Healthcare Innovation Solutions (HCIS), the for-profit subsidiary of the NJII Healthcare Division, is sponsoring a series of pop-up health clinics in Newark with the aim of supporting the underserved in our area.
The clinics provide various health screenings, plus they provide information and referrals to community based organizations and services based off of the patient’s social determinants. Attendees are also introduced to MiQlave, the free blockchain-enabled, smartphone application developed by HCIS earlier this year. It lets users store health records and information and quickly share them with clinicians using security measures such as second factor authentication and biometric confirmation.
The events are held at Barringer High School at 90 Parker Street in Newark, one of the oldest secondary institutions in the state. The school is located close to NJII headquarters in Newark’s University Heights, and convenient to the city’s substantial public transportation options, which makes it easier for those without a car to participate.
The pop-ups are organized by Project Manager Ina Tubilleja. “These are a way to reduce the health literacy gap for vulnerable communities, and provide them with access to health care,” she said. “They let us give back to the community we call home.”
After holding a successful initial pop-up in April, HCIS decided to make the health screenings a monthly event. Our first monthly outing was held at Barringer on October 19th and drew volunteers from the NJII Healthcare Division as well as more than two dozen active NJIT undergraduate students from campus organizations such as the Global Brigades, Albert Dorman Honors College and a new student organization, the National Alliance for Disease Intervention.
Also partnering with us at the October pop-up were representatives from Aetna, who answered attendee questions about insurance, and Assurance Wireless, who provided cell phone assistance services for those meeting certain need-based qualifications. University Hospital in Newark were the clinical partners who conducted the health screenings, which also had strong support from Barringer Principal Dr. Jose Aviles, and Guidance Counselor Tammy Davis.
We’re looking for support from individuals, businesses, providers, and the nonprofit community.
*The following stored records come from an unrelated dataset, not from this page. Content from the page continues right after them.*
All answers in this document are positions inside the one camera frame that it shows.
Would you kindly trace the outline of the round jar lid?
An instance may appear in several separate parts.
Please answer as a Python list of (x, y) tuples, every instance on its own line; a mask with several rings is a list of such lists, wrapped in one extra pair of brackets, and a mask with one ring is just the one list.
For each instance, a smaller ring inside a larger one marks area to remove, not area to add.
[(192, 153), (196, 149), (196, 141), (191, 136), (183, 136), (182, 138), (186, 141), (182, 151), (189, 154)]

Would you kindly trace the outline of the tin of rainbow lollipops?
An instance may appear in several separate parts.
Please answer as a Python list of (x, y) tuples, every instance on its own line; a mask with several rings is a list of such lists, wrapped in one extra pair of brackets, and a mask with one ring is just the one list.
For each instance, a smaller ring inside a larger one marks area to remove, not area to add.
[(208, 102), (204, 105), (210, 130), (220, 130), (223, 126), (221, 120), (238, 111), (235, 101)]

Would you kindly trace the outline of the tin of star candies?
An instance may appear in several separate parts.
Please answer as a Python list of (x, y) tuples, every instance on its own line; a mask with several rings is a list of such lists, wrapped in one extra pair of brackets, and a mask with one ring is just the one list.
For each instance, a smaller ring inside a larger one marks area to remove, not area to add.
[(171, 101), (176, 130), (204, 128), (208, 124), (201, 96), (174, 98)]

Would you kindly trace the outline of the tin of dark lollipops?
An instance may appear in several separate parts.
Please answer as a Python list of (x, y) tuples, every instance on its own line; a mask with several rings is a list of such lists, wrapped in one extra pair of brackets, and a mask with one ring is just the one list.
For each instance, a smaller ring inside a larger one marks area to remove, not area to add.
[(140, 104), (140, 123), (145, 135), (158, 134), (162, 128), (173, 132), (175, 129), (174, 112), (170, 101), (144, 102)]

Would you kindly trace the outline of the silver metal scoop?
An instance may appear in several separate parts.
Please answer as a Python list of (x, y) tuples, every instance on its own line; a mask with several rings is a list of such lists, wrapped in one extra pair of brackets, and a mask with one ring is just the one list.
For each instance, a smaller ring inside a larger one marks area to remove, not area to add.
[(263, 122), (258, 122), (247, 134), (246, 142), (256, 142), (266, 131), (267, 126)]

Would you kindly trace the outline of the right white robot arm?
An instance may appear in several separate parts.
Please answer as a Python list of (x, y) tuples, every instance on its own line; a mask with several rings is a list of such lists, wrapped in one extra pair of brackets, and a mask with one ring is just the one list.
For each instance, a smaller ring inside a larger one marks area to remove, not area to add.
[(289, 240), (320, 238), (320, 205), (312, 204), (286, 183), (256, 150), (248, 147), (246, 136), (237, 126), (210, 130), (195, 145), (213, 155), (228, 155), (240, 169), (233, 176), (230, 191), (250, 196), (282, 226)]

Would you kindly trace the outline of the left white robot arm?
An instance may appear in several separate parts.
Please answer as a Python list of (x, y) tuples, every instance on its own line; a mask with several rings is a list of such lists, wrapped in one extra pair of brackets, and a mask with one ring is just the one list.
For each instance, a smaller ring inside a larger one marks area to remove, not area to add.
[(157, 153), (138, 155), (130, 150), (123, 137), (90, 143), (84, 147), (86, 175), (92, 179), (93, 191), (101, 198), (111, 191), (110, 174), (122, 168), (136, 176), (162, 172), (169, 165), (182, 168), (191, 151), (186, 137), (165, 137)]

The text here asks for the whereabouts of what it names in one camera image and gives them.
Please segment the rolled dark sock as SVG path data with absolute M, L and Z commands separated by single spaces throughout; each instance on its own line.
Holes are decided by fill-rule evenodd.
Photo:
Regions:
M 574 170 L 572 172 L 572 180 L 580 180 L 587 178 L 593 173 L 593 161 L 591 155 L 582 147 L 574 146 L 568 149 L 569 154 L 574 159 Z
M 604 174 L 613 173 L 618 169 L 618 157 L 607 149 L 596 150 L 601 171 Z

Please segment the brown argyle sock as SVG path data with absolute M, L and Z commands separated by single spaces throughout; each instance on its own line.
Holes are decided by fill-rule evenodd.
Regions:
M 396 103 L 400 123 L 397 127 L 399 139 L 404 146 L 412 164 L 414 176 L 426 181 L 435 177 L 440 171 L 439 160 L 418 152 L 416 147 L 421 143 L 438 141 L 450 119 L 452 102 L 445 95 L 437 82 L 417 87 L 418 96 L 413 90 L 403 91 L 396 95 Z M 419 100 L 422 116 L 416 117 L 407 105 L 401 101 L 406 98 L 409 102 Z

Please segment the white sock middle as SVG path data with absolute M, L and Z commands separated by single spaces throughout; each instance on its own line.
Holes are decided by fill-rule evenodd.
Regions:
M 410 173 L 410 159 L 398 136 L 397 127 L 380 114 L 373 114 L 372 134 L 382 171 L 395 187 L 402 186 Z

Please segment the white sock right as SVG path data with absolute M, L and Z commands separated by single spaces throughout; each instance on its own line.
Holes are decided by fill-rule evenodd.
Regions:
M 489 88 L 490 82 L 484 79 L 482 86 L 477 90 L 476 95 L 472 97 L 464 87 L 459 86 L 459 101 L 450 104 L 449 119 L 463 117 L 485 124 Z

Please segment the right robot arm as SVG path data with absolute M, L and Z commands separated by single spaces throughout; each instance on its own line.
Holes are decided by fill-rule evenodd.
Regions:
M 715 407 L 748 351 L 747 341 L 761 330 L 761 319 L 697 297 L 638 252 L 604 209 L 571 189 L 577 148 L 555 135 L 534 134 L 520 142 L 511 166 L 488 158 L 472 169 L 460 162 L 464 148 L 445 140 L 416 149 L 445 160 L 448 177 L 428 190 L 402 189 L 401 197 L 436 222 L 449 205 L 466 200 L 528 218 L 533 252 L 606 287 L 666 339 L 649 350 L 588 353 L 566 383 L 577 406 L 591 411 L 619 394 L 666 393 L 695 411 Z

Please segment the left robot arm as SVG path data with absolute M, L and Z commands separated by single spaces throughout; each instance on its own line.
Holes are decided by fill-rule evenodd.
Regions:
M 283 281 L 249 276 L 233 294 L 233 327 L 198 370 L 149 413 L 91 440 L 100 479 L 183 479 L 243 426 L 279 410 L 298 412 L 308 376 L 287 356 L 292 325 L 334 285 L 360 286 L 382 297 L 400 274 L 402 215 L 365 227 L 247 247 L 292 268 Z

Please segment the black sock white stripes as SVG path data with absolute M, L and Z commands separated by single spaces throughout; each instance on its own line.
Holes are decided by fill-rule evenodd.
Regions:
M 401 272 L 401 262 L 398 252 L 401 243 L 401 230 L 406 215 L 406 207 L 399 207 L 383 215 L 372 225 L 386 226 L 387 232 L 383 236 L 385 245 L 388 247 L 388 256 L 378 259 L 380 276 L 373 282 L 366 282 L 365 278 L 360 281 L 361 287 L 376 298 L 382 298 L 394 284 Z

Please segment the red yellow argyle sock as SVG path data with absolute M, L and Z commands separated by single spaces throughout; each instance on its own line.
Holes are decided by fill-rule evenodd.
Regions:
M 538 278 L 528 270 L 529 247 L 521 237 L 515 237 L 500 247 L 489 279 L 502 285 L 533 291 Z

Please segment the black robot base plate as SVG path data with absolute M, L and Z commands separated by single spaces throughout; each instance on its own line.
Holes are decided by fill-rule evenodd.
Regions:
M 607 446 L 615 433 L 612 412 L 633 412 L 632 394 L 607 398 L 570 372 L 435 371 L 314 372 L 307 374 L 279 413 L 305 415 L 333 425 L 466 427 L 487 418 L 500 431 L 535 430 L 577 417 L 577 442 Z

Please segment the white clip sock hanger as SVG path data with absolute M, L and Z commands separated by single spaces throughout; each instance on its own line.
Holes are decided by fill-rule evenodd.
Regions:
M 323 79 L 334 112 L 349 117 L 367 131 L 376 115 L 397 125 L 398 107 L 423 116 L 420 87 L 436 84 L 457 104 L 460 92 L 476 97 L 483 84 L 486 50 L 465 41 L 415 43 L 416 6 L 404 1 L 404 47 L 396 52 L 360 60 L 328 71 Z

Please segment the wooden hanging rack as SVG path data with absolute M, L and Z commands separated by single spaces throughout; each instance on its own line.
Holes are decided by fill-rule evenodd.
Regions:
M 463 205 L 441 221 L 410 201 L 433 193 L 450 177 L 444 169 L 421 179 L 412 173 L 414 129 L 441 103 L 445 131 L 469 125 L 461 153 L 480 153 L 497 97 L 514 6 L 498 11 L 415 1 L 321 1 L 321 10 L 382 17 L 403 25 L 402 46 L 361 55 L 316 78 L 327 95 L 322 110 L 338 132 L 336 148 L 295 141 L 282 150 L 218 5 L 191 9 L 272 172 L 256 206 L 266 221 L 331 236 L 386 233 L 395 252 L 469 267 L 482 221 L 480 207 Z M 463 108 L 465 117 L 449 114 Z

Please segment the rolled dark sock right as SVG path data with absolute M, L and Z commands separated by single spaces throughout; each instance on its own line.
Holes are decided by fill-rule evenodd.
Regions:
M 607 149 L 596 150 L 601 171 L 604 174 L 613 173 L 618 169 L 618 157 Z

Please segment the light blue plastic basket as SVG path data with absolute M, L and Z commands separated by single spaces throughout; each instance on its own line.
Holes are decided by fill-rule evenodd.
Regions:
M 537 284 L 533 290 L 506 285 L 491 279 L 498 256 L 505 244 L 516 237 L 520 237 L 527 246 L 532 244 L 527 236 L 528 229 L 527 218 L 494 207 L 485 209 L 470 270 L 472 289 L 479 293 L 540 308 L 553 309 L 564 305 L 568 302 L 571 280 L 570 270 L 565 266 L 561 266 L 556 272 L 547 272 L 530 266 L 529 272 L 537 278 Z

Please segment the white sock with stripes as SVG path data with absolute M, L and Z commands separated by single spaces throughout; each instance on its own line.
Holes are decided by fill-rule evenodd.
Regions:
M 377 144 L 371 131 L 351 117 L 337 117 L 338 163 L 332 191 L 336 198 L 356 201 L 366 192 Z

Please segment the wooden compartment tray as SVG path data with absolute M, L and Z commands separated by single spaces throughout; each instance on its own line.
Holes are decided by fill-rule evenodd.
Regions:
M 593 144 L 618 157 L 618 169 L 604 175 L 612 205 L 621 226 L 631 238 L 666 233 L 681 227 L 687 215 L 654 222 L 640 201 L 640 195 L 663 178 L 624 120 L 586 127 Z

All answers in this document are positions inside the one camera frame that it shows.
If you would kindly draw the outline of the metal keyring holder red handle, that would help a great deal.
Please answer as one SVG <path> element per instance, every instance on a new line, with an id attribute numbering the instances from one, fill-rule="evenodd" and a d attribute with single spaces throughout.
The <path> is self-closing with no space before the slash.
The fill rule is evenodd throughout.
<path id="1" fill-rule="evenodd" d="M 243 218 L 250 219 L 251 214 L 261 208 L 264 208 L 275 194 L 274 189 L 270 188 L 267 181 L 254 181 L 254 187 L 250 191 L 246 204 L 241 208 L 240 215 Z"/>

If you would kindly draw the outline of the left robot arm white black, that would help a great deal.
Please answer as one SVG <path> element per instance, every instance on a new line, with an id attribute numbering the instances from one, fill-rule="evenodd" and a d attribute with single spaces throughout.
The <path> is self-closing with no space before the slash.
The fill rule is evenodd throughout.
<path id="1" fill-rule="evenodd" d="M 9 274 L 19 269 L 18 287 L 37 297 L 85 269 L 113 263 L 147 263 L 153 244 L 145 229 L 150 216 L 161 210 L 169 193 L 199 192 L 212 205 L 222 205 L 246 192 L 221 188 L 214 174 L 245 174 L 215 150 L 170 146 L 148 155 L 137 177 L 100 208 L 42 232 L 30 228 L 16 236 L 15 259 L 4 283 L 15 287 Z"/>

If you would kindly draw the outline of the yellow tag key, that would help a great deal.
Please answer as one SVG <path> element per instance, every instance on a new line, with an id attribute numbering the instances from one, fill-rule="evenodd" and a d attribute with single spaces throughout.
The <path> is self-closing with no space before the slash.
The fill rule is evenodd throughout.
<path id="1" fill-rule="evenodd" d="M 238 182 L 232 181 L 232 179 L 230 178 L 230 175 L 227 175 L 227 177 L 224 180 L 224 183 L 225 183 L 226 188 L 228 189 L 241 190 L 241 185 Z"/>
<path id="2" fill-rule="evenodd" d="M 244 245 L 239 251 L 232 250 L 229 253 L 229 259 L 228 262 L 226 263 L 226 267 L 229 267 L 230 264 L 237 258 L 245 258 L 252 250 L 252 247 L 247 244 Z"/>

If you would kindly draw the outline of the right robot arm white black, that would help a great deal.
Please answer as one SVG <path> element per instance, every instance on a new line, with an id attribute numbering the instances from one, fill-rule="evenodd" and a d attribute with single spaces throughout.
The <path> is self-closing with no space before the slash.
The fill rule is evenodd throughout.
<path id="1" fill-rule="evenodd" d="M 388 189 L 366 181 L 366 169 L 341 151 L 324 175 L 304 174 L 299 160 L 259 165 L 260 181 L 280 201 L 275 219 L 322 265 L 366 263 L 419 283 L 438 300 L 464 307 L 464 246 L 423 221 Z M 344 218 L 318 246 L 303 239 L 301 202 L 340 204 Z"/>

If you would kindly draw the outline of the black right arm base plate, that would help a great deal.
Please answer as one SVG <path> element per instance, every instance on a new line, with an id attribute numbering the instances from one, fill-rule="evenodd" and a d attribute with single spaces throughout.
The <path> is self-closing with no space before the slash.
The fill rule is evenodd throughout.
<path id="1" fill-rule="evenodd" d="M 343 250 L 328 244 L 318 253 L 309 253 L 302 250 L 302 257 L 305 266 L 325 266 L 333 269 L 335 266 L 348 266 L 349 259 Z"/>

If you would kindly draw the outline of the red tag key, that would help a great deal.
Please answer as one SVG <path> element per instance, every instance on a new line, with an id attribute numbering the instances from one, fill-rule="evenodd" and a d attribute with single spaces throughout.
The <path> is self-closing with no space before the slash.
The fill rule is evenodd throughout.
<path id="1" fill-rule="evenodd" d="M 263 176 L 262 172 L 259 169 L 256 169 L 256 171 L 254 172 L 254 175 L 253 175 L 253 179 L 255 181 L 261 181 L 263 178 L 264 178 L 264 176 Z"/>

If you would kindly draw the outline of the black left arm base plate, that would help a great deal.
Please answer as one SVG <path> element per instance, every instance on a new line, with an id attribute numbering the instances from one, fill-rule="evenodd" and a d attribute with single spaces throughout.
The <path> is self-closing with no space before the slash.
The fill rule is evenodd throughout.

The HCIS team polled nearly 300 underserved individuals at community gatherings in Atlantic City and Newark this summer, including Family Festivals hosted by New Jersey First Lady Tammy Murphy. We also gathered information from attendees at our first two pop-up health clinics. From this research, we learned that there’s a substantial need for support from a broad range of specialists and service providers. To meet this need, we are actively seeking partners willing to volunteer their time and expertise, especially in the following areas:
-Family Planning and Maternal Health Counseling
-Mental Health Services
-Food Pantry/Meal Services
Any individuals or organizations interested in joining this good cause should reach out to Ina Tubilleja at firstname.lastname@example.org.
Subsequent monthly pop-up clinics will be held in 2019 on November 23 and December 23. Next year’s pop-ups are slated for January 18, February 8, March 14, April 25, and May 16. Based on feedback and turnout, they may resume in the fall of 2020, following the start of the school year.